The Commerce Department illegally hit antidumping respondent Unicatch Industrial Co. with adverse facts available over the fact that the company did not submit a complete cost reconciliation, Unicatch and other appellants argued in a Dec. 19 opening brief at the U.S. Court of Appeals for the Federal Circuit. Unicatch, along with TC International, Hor Liang Industrial Corp. and Romp Coil Nails Industries, argued that all the data needed to complete the cost reconciliation was on the record, meaning the respondent "could have easily completed the reconciliation in a manner required if it had realized that Commerce was not satisfied with its response" (Pro-Team Coil Nail Enterprise v. United States, Fed. Cir. # 22-2241).
Court of International Trade Judge Claire Kelly sustained the Commerce Department's remand results in a case concerning the antidumping duty investigation on fabricated structural steel from Mexico, in a Dec. 13 decision. Kelly found Commerce's changes and explanations reasonable and based on substantial evidence in accordance with law that complied with the court’s March remand order (see 2203310028).
The Commerce Department cannot set the all-others rate in an antidumping duty review by taking a simple average of a de minimis and an adverse facts available rate, the Court of International Trade ruled in a Dec. 21 opinion.

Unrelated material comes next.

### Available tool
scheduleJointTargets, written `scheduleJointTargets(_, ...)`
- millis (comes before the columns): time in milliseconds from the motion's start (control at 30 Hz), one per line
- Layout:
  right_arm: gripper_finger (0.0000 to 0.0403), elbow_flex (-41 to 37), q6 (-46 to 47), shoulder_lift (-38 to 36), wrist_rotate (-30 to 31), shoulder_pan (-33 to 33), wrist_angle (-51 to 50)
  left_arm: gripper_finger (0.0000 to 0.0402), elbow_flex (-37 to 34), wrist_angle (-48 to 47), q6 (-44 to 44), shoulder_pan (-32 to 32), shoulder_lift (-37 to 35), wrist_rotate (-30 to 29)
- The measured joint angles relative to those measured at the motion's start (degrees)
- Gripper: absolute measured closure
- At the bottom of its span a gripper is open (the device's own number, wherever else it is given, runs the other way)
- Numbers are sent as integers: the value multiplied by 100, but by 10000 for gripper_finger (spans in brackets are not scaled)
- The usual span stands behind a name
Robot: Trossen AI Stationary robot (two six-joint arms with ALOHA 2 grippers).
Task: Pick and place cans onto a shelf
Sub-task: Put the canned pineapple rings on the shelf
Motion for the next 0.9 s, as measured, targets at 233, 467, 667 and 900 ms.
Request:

Sending the case back to Commerce for the fifth time, Judge Jennifer Choe-Groves cited a key U.S. Court of Appeals for the Federal Circuit ruling that made the same determination. The judge said that the court's rules "require the just and speedy determination of every action and proceeding," so the agency should refrain from "submitting the same unreasonable-as-applied, punitive all-others separate rate."